-- Opening Marker --
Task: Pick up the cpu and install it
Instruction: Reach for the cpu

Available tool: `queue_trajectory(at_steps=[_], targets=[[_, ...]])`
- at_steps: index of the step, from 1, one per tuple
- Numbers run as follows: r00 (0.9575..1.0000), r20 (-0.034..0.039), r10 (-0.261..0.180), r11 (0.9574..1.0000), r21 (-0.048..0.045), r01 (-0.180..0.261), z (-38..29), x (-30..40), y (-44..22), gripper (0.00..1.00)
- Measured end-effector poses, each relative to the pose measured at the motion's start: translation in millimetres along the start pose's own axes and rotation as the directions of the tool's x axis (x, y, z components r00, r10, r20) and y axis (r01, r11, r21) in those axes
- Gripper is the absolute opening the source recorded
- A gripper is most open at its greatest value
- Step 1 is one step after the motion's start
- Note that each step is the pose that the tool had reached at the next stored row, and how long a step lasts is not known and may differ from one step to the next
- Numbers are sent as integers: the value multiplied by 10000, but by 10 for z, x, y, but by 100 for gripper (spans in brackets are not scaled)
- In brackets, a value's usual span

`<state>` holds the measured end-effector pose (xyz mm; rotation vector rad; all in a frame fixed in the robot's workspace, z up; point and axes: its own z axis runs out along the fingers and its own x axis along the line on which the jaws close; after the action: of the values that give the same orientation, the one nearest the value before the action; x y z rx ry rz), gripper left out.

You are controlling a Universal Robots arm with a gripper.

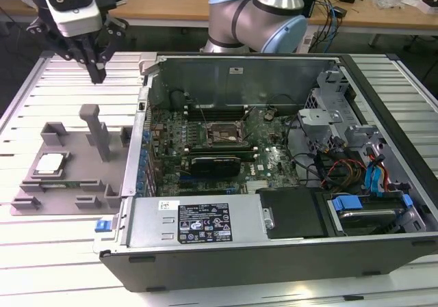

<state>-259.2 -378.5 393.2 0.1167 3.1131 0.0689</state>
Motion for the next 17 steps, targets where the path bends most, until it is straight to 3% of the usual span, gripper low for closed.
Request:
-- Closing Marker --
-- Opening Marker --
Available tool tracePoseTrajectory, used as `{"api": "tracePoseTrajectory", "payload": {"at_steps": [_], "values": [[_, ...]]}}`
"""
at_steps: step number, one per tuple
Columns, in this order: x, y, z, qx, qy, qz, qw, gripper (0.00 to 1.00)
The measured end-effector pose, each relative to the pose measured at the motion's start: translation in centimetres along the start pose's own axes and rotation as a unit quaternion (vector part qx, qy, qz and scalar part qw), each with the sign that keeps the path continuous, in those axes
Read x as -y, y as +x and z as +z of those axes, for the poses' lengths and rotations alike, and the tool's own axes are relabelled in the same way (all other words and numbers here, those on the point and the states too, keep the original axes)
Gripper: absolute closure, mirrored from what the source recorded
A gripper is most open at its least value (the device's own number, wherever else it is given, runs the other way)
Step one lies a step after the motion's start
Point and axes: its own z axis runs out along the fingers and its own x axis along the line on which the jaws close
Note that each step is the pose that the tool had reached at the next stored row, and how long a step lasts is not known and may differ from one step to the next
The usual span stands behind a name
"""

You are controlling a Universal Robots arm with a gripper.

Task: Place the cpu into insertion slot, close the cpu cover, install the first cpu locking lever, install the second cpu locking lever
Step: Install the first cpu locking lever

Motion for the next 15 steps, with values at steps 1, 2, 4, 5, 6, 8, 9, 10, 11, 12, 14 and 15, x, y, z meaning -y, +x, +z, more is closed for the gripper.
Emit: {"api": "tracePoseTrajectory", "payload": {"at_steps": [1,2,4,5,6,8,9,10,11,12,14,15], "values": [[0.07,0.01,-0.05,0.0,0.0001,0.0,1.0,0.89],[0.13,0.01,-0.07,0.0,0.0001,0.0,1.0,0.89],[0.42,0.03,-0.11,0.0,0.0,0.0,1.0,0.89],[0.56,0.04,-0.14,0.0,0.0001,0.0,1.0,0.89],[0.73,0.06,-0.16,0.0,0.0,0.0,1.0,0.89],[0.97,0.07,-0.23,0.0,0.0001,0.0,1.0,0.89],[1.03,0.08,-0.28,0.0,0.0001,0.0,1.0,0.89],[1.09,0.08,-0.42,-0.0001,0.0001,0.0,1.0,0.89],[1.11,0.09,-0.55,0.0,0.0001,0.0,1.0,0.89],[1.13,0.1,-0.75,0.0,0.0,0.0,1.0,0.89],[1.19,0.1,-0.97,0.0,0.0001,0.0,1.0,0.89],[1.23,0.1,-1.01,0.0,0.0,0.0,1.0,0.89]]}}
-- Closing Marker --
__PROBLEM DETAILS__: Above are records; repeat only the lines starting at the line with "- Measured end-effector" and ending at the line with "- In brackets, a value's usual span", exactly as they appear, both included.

__ANSWER BELOW__:
- Measured end-effector poses, each relative to the pose measured at the motion's start: translation in millimetres along the start pose's own axes and rotation as the directions of the tool's x axis (x, y, z components r00, r10, r20) and y axis (r01, r11, r21) in those axes
- Gripper is the absolute opening the source recorded
- A gripper is most open at its greatest value
- Step 1 is one step after the motion's start
- Note that each step is the pose that the tool had reached at the next stored row, and how long a step lasts is not known and may differ from one step to the next
- Numbers are sent as integers: the value multiplied by 10000, but by 10 for z, x, y, but by 100 for gripper (spans in brackets are not scaled)
- In brackets, a value's usual span

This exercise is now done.